The Islamic Revolutionary Guards Corps (IRGC) is struggling to secure Iran’s nuclear infrastructure since taking responsibility for that task in early May 2021. Israel conducted a drone attack on an Iranian facility that produces aluminum blades for uranium centrifuges on June 23. The attack *caused significant damage, according to Western and Israeli media and satellite imagery, and is the latest in a larger Israeli campaign to degrade Iran’s nuclear program. Regime officials and media, especially those tied to the IRGC, have downplayed the attack in sharp contrast with their responses to previous such incidents, likely to divert blame from the Guards. Future attacks on nuclear infrastructure may change the Iran-Israel escalation pattern and strain relations between the IRGC and the incoming Ebrahim Raisi administration.

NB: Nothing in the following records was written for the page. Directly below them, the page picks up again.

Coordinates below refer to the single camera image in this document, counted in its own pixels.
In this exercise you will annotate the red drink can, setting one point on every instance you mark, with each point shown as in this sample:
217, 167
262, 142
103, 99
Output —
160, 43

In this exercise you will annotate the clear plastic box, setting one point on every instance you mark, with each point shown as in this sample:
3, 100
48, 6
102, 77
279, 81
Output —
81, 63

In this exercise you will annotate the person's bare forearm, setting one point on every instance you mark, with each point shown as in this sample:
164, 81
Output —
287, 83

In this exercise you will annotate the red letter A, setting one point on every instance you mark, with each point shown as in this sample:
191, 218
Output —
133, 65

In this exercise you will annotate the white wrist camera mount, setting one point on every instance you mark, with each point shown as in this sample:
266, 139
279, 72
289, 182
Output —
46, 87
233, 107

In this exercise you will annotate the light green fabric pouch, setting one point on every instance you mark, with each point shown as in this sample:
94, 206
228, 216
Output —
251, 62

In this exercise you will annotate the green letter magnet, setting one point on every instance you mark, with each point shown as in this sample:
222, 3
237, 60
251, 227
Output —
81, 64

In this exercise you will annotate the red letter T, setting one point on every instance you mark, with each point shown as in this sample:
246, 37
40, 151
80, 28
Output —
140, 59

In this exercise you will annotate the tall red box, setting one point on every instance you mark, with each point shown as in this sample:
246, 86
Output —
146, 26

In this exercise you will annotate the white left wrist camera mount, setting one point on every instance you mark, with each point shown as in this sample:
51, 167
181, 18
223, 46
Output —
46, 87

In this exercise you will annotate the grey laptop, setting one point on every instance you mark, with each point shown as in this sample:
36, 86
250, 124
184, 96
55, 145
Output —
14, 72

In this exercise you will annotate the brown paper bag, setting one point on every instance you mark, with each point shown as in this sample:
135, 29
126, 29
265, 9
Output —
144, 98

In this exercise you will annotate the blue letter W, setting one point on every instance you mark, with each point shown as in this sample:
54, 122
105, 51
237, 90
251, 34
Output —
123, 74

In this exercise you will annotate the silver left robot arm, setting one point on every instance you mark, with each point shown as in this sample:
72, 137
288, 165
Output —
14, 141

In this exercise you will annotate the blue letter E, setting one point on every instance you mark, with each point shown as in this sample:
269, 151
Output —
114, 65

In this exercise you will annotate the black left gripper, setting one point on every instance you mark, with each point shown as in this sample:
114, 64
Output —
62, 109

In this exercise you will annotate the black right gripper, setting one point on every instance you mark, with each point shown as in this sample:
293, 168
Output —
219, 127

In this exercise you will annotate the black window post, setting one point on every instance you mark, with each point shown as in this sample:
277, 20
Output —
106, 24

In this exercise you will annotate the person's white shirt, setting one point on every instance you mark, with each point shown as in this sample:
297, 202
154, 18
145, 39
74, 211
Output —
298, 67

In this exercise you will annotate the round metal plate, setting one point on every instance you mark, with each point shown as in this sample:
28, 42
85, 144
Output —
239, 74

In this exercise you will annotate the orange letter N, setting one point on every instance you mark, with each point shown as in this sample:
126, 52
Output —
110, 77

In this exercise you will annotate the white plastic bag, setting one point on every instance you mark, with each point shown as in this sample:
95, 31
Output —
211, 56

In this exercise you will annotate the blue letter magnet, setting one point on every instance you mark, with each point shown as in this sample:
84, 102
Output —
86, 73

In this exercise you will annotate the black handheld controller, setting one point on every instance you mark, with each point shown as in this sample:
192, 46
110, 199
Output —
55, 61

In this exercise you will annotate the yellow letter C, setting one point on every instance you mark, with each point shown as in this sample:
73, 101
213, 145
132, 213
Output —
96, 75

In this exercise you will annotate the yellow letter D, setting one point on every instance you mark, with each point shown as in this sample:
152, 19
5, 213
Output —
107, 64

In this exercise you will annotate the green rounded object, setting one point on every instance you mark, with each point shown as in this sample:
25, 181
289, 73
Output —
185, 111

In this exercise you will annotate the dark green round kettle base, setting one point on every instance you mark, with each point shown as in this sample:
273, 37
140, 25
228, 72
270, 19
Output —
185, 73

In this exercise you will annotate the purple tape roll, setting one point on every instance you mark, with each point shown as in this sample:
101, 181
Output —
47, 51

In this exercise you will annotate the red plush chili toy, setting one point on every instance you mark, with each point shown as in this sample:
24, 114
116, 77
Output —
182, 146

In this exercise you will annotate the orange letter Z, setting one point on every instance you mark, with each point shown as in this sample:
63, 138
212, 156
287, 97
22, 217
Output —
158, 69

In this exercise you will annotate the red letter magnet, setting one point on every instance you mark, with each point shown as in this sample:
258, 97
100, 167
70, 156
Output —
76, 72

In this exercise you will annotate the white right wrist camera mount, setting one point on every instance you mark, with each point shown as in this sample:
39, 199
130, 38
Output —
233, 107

The IRGC’s rhetorical response to this latest attack differs from its reactions to previous incidents of Israeli sabotage at Iranian nuclear sites. Senior IRGC officials voiced concern over foreign infiltration in the security apparatus after Israel reportedly sabotaged the Natanz Fuel Enrichment Plant on April 11, and IRGC Commander Hossein Salami *threatened Israel eight days later. The IRGC’s rhetoric focused on the Hassan Rouhani administration’s failure to protect key nuclear infrastructure, seeking to use the attacks to gain control over the security mission. The IRGC conversely downplayed the June 23 attack, which occurred after it had taken responsibility for security. IRGC Deputy Commander Ali Fadavi falsely claimed on June 30 that the IRGC thwarted the operation and *prevented harm to any individuals or facilities. A hardline media outlet *chastised the sole official—a former intelligence and security minister under the reformist Mohammad Khatami administration—who *discussed foreign infiltration in the security apparatus following the June 23 attack.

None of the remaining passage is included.